● EXERCISE INSTRUCTIONS: Take the lines of the data below from the very first through the line containing "Could you please" and output them exactly, pictures excluded.

● RECORDS FOR THIS EXERCISE:

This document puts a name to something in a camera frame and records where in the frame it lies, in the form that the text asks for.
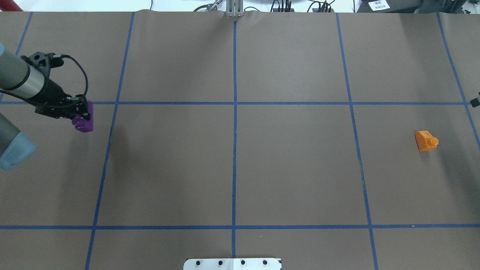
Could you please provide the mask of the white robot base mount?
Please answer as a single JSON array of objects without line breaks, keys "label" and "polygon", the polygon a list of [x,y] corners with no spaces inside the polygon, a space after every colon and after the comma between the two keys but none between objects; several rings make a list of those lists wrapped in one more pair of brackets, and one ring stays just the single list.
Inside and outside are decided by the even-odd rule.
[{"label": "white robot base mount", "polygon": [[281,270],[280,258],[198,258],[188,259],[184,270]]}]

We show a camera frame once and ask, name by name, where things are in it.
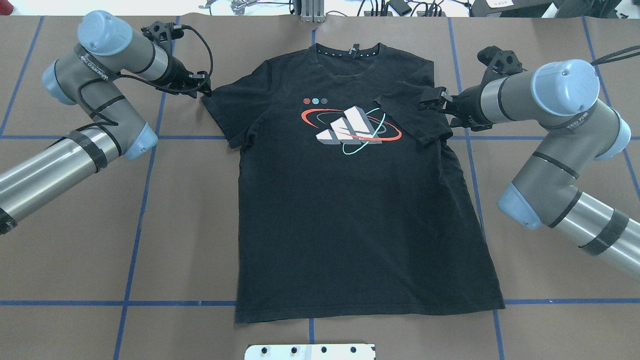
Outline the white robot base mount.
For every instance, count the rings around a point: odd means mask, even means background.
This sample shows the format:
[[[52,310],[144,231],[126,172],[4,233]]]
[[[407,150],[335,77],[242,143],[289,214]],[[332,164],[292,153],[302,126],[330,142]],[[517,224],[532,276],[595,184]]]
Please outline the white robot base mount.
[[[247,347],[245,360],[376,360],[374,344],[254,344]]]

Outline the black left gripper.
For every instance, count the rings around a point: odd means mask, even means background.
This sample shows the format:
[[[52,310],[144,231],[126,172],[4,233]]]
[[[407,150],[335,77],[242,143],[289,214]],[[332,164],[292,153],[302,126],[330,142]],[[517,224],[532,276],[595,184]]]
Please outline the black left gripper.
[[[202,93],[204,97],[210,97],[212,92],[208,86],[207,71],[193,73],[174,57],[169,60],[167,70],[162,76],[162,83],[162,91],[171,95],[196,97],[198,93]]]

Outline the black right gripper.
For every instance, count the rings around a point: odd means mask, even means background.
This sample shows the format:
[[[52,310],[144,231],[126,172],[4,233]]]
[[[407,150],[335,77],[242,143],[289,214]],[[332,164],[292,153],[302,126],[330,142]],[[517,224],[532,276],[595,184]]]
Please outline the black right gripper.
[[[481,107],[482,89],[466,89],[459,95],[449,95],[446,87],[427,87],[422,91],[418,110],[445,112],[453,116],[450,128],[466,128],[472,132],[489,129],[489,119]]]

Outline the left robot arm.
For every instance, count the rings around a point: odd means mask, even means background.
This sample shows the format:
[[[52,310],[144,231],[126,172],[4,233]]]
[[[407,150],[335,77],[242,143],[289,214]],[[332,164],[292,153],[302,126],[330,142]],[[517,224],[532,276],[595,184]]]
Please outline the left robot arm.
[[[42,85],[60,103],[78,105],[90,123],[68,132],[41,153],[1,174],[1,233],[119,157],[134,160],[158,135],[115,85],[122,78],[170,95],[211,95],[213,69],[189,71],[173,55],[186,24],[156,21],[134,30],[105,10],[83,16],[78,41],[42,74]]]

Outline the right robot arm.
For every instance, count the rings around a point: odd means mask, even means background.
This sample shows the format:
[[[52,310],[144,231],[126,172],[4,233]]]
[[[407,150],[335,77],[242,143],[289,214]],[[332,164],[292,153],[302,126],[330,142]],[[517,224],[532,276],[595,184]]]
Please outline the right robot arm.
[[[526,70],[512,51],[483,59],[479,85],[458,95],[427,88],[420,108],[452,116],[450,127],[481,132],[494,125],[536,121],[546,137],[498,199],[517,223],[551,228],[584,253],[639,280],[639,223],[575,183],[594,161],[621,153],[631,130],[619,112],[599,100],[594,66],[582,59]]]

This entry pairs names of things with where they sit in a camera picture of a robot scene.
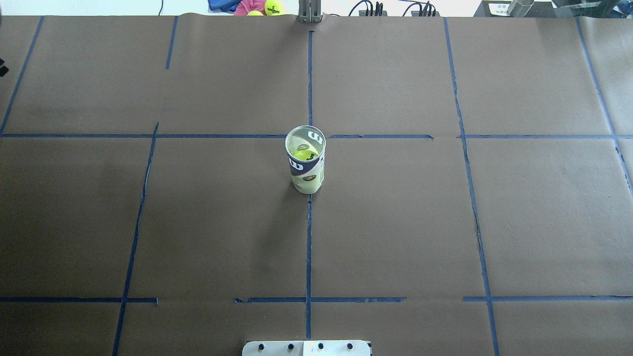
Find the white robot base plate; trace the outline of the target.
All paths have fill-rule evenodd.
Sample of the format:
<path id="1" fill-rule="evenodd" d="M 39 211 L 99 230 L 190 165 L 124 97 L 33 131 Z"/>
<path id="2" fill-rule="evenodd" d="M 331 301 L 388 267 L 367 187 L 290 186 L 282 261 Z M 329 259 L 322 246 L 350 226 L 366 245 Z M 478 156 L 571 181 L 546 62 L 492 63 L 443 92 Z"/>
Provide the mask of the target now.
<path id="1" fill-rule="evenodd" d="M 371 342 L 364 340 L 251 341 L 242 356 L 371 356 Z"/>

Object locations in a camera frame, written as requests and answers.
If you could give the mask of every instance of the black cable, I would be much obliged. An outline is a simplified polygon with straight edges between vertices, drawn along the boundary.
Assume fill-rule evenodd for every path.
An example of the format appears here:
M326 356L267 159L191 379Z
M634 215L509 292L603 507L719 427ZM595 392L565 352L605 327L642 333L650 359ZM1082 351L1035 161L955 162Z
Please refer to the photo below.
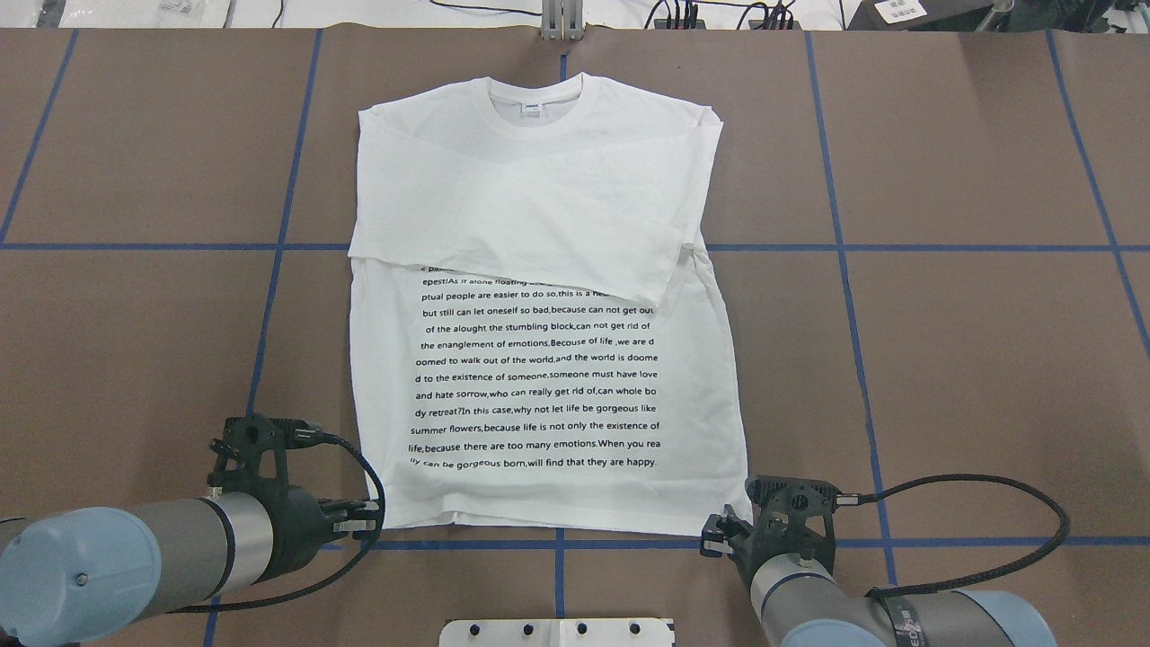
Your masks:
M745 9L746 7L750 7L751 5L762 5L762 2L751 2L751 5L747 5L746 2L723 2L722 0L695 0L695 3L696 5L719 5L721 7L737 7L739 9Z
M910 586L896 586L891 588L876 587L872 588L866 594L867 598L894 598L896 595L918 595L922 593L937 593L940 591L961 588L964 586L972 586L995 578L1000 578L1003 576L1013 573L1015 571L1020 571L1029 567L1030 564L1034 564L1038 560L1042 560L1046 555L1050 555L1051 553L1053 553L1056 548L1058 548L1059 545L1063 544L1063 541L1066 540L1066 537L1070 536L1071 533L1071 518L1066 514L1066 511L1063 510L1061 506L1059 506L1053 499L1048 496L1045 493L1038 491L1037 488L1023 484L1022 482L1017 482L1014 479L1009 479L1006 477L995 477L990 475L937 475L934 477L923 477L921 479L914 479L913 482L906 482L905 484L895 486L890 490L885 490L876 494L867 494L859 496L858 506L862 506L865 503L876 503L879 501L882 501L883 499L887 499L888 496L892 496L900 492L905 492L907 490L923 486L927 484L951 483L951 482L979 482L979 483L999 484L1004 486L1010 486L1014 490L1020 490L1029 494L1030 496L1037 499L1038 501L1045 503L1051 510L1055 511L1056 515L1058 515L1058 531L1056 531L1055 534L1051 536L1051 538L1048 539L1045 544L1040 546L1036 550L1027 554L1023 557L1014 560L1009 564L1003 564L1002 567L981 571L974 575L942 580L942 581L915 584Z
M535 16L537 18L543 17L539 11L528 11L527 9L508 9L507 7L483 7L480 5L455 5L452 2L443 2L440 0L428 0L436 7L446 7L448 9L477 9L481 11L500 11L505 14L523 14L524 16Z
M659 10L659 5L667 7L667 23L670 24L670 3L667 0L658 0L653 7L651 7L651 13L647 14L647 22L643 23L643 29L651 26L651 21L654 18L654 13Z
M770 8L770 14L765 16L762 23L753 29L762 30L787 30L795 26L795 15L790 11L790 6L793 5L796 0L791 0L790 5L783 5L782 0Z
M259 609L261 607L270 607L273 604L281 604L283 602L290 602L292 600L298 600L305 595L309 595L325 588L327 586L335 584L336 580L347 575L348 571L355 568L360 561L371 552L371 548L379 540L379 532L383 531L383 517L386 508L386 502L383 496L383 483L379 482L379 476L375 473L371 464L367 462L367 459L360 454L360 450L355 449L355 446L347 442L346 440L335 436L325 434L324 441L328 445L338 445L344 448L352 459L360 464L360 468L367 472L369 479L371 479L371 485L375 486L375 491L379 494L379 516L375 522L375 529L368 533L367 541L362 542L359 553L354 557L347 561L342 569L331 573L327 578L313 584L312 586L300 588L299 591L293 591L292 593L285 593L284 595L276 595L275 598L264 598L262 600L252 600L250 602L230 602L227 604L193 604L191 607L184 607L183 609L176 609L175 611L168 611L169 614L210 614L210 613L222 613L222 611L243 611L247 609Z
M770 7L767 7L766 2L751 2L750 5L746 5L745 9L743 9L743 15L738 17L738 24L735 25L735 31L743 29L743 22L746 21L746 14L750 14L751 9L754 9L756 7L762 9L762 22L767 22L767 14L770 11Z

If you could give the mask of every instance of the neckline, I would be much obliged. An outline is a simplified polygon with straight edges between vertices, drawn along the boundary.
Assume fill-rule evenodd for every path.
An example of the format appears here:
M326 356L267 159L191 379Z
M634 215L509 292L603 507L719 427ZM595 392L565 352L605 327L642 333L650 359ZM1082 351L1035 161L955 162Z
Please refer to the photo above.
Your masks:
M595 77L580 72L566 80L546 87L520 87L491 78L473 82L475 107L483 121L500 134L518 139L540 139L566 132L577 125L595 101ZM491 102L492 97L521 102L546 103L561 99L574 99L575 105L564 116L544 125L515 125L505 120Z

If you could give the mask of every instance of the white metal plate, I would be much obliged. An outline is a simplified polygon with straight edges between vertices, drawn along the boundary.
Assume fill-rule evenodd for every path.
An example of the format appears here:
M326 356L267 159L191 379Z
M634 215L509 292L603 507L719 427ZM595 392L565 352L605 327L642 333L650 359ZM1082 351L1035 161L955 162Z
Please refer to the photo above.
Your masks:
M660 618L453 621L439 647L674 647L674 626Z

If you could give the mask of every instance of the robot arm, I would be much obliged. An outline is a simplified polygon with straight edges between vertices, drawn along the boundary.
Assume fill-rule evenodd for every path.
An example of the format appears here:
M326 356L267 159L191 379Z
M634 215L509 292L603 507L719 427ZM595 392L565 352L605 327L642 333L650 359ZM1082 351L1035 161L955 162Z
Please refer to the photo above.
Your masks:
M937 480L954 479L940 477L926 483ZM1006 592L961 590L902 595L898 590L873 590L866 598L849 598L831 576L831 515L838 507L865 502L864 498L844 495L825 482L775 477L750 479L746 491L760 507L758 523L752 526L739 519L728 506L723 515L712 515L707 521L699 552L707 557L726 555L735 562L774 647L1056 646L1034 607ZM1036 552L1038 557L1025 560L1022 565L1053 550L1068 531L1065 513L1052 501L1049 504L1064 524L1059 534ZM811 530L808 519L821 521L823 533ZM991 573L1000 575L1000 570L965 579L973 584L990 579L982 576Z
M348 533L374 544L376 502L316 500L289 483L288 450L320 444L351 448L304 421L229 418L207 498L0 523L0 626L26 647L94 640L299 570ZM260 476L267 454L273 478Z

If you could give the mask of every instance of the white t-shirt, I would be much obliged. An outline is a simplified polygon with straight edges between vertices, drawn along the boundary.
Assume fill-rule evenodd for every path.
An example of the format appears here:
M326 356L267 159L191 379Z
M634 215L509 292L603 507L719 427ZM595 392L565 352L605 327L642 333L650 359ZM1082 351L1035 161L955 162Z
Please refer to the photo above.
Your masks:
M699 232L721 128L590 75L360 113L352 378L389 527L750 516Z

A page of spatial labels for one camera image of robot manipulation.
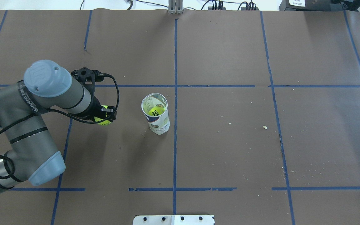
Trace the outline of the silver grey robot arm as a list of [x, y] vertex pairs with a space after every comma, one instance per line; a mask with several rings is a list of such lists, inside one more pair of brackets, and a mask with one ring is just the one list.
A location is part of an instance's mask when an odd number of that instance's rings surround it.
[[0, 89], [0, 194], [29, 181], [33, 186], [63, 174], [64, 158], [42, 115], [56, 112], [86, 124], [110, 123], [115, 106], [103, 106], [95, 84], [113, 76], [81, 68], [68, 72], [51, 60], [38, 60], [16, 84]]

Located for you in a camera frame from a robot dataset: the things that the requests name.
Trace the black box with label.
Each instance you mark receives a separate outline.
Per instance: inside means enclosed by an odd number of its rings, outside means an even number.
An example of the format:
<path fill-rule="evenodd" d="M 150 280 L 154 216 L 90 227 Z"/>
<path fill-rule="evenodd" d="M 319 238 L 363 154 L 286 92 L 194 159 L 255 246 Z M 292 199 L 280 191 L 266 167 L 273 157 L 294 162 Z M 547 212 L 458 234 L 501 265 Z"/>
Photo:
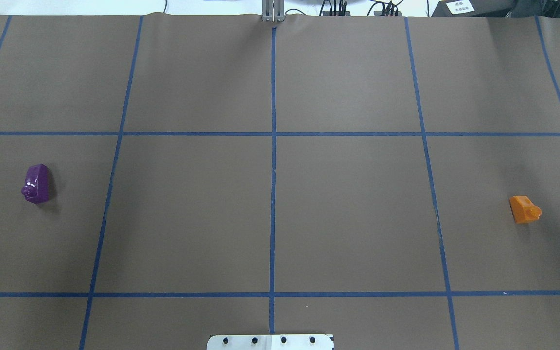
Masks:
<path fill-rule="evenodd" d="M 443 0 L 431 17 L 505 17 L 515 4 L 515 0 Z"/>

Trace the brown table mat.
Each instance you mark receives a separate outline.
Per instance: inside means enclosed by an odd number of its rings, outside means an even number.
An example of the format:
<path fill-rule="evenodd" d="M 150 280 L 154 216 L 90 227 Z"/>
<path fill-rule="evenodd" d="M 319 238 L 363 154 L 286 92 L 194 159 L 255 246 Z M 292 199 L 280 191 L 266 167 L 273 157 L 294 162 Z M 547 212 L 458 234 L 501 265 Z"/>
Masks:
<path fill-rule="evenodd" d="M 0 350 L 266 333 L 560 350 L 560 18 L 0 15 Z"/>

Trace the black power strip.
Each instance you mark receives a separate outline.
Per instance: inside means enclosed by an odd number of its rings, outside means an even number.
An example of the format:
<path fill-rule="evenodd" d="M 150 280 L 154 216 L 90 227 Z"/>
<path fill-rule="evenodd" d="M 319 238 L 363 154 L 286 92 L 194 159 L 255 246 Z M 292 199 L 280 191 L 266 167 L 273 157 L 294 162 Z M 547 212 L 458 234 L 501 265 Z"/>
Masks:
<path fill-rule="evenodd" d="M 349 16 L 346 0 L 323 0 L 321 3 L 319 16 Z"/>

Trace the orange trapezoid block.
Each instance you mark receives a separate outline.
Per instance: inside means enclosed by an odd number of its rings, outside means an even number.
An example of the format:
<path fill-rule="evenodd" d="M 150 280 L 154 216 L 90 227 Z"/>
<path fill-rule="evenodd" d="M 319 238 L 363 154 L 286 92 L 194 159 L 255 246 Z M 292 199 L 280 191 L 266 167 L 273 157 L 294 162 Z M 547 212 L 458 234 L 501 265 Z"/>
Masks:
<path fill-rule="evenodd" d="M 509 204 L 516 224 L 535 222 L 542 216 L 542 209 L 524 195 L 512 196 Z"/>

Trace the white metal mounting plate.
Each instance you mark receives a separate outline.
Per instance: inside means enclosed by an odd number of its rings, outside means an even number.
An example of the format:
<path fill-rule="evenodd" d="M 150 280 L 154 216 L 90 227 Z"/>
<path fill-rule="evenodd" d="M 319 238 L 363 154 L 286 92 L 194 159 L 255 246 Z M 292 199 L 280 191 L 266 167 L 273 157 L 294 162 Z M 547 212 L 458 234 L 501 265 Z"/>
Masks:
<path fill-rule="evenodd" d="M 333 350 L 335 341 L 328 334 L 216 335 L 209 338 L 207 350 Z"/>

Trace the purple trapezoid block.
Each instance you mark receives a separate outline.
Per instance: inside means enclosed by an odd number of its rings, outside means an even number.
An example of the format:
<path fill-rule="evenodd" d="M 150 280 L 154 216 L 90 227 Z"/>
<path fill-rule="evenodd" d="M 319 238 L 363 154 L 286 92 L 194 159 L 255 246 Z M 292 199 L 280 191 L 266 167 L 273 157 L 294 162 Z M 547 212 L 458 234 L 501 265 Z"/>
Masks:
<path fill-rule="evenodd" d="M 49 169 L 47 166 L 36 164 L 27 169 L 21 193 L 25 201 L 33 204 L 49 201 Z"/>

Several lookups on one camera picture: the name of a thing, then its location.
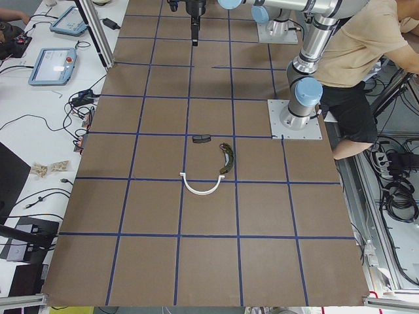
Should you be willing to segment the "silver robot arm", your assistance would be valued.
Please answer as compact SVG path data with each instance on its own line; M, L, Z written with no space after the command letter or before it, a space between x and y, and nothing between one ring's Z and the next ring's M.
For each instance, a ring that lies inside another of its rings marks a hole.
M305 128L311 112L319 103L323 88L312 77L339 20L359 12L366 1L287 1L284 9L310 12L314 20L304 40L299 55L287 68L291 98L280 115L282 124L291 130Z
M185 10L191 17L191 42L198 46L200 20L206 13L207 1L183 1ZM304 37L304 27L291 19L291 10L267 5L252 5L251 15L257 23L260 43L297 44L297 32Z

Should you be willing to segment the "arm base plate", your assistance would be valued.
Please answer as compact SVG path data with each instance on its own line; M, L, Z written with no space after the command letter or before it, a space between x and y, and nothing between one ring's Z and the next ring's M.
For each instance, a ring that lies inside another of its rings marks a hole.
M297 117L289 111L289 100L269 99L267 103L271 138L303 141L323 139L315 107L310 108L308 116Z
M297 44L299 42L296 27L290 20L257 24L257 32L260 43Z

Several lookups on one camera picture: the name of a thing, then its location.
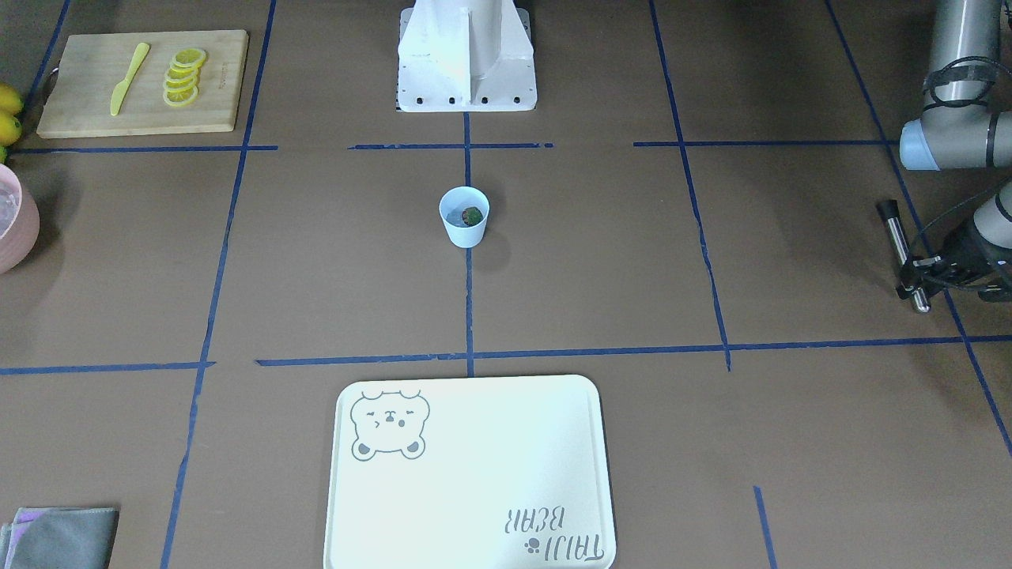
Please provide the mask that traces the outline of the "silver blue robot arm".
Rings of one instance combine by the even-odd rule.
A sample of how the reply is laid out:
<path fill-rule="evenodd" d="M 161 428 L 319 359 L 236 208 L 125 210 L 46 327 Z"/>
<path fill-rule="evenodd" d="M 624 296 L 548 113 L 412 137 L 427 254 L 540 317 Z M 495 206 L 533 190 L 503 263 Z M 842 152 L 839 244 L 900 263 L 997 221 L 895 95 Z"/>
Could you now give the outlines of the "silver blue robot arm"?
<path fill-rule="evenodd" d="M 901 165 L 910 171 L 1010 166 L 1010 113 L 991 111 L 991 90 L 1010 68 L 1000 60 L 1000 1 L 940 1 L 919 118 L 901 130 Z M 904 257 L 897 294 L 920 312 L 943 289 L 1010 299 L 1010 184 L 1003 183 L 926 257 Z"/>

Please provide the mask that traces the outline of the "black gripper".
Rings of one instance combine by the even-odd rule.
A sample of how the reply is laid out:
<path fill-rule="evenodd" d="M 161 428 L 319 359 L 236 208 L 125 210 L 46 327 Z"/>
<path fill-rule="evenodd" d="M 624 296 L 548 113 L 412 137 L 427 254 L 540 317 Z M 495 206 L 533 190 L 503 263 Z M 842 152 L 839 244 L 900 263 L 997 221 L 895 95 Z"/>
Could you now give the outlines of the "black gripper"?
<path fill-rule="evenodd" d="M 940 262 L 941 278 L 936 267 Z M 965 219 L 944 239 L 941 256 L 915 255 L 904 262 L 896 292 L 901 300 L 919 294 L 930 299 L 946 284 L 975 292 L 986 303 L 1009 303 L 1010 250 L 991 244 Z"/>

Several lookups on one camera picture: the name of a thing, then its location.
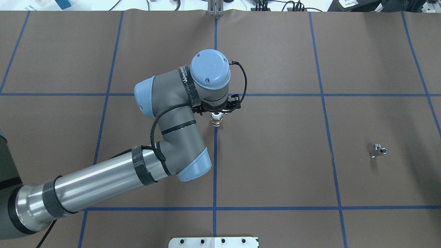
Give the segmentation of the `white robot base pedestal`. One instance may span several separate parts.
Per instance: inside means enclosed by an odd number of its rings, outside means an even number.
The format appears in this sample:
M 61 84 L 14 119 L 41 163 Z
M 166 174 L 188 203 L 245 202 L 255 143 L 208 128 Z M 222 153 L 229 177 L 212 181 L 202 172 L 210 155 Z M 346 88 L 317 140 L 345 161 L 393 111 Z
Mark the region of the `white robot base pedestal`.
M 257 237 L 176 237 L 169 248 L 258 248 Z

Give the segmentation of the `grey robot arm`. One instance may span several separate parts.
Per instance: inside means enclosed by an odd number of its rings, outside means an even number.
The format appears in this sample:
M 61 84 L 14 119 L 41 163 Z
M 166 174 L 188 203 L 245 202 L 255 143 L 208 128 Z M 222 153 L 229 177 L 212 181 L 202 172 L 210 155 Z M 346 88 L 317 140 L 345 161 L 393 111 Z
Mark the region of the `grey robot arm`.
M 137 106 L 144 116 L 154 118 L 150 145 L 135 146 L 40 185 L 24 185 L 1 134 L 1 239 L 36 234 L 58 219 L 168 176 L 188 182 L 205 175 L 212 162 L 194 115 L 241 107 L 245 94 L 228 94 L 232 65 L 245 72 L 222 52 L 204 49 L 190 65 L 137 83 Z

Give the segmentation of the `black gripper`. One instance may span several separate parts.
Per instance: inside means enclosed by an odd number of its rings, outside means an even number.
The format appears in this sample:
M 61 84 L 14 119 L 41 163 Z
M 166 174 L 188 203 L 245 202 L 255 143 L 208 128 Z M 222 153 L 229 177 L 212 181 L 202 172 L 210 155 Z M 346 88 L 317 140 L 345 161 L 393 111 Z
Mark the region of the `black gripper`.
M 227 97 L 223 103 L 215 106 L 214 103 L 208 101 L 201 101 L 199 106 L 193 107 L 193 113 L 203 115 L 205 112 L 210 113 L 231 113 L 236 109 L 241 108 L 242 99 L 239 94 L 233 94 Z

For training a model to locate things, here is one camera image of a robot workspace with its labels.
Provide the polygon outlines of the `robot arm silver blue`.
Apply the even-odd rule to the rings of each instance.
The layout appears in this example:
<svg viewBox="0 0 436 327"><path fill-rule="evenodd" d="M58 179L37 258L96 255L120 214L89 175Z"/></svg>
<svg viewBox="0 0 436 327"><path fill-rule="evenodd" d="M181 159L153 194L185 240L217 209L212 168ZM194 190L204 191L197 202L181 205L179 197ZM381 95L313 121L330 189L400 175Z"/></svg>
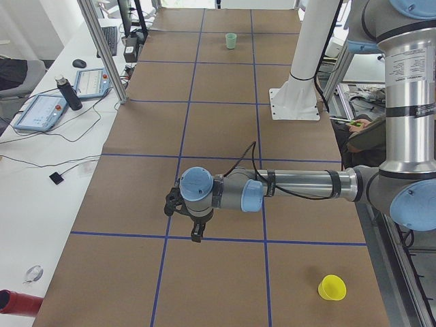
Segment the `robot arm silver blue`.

● PROBLEM SOLUTION:
This document puts a name to something in a camera frame and records where in the frame it lies, in the form that the text asks for.
Could you please provide the mask of the white robot base mount?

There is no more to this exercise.